RIFAN FINANCINDO | Harga Minyak Mentah Melesat

RIFAN FINANCINDO

RIFAN FINANCINDO

RIFAN FINANCINDO | Harga Minyak Mentah Melesat

RIFAN FINANCINDO BANDUNG | Harga minyak mentah mencapai sesi tertinggi pada akhir perdagangan Kamis dinihari, naik ke tertinggi sejak Juni, setelah pemerintah AS melaporkan penurunan tidak terduga persediaan minyak mentah mingguan.

Harga minyak mentah berjangka AS ditutup naik $ 1,14, atau 2,3 persen, pada $ 49,83, setelah sebelumnya naik ke $ 49,97, level tertinggi sejak 29 Juni.

Harga minyak mentah berjangka Brent naik, 89 sen, atau 1,8 persen, ke $ 51,76 per barel, turun dari hampir empat bulan tinggi di $ 52,09 pada awal sesi.

Persediaan minyak mentah AS turun 3 juta barel menjadi total 499,7 barel dalam pekan sampai 30 September, Administrasi Informasi Energi (EIA) AS melaporkan Rabu. Itu menandai penurunan mingguan kelima berturut-turut.

Analis yang disurvei oleh Reuters telah memperkirakan kenaikan 2,6 juta barel. Tapi American Petroleum Institute (API), sebuah kelompok perdagangan, Selasa menetapkan ekspektasi pasar untuk penurunan persediaan dengan melaporkan penurunan 7,6 juta barel.

Penarikan persediaan datang bahkan saat kilang memotong produksi dan karena impor minyak mentah turun 125.000 barel per hari.

Persediaan bensin naik 222.000 barel, dibandingkan dengan ekspektasi analis dalam jajak pendapat Reuters untuk kenaikan 702.000 barel.

Persediaan distilasi, yang termasuk diesel dan minyak pemanas, turun 2,4 juta barel, dibandingkan ekspektasi untuk penurunan 700.000 barel, data menunjukkan.
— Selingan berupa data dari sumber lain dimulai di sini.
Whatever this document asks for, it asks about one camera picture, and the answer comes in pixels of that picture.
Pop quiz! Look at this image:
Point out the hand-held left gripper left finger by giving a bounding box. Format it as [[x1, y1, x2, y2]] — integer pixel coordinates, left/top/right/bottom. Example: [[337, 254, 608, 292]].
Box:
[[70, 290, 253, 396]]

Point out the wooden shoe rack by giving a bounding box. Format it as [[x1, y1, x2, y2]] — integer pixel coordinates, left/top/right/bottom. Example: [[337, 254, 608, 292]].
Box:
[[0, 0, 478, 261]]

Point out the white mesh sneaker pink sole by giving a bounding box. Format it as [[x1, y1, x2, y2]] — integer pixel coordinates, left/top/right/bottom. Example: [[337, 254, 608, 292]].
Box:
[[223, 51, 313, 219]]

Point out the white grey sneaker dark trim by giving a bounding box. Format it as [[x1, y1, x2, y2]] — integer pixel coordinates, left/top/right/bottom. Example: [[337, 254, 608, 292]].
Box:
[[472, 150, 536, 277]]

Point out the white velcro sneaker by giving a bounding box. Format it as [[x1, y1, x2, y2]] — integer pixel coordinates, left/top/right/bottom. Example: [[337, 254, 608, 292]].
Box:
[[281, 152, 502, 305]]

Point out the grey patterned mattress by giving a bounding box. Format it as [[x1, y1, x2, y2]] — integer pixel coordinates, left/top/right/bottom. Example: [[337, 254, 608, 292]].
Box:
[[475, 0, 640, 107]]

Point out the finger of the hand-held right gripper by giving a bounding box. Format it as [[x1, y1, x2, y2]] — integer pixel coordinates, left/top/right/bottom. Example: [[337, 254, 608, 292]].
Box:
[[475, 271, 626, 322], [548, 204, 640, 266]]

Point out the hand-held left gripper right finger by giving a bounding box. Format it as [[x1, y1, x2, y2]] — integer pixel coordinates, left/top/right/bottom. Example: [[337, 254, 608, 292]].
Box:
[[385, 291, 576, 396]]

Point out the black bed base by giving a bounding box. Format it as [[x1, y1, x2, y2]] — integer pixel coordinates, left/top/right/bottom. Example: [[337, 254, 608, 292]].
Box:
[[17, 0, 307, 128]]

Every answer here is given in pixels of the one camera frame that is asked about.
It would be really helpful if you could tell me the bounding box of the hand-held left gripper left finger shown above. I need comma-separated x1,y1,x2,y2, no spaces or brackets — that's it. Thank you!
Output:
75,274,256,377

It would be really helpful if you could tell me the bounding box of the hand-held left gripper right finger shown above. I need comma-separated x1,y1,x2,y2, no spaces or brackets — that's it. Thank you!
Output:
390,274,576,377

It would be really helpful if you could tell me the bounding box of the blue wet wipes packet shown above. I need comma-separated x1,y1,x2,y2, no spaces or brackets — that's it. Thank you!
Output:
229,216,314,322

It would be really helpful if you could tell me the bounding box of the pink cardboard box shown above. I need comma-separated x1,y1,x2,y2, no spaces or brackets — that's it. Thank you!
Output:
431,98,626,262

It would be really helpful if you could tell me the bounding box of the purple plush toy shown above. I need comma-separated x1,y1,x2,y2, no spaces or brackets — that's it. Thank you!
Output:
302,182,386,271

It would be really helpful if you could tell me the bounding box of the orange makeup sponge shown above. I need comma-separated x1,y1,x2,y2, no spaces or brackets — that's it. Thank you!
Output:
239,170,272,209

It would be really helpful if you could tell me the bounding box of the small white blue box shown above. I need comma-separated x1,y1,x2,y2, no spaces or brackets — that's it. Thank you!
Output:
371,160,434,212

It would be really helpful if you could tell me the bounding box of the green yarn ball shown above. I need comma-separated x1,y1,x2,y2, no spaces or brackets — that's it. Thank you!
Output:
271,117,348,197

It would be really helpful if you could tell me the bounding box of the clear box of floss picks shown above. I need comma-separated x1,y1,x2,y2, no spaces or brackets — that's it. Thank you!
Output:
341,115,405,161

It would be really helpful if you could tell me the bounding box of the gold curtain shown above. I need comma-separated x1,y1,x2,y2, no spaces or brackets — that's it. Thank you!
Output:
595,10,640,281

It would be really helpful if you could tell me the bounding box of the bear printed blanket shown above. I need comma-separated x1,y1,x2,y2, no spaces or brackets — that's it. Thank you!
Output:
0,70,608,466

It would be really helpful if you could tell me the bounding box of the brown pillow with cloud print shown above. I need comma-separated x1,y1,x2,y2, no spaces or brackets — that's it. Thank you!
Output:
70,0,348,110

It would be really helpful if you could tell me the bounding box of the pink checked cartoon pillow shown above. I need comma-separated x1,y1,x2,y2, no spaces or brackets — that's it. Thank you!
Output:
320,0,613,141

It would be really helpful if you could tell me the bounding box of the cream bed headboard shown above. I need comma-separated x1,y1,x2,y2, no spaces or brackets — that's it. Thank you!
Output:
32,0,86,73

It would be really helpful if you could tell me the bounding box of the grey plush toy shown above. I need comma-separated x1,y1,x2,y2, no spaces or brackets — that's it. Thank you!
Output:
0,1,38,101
OPEC dan produsen minyak non-OPEC berencana mengadakan pertemuan informal di Istanbul 08-13 Oktober untuk membahas bagaimana menerapkan kesepakatan produksi anggota OPEC yang dicapai di Algiers bulan lalu, Menteri Energi Aljazair Nouredine Bouterfa telah mengatakan kepada TV lokal Ennahar.

Dalam sebuah wawancara yang dijadwalkan akan disiarkan pada hari Kamis, Bouterfa mengatakan Aljazair sepakat untuk memangkas produksi yang akan berlaku hingga satu tahun.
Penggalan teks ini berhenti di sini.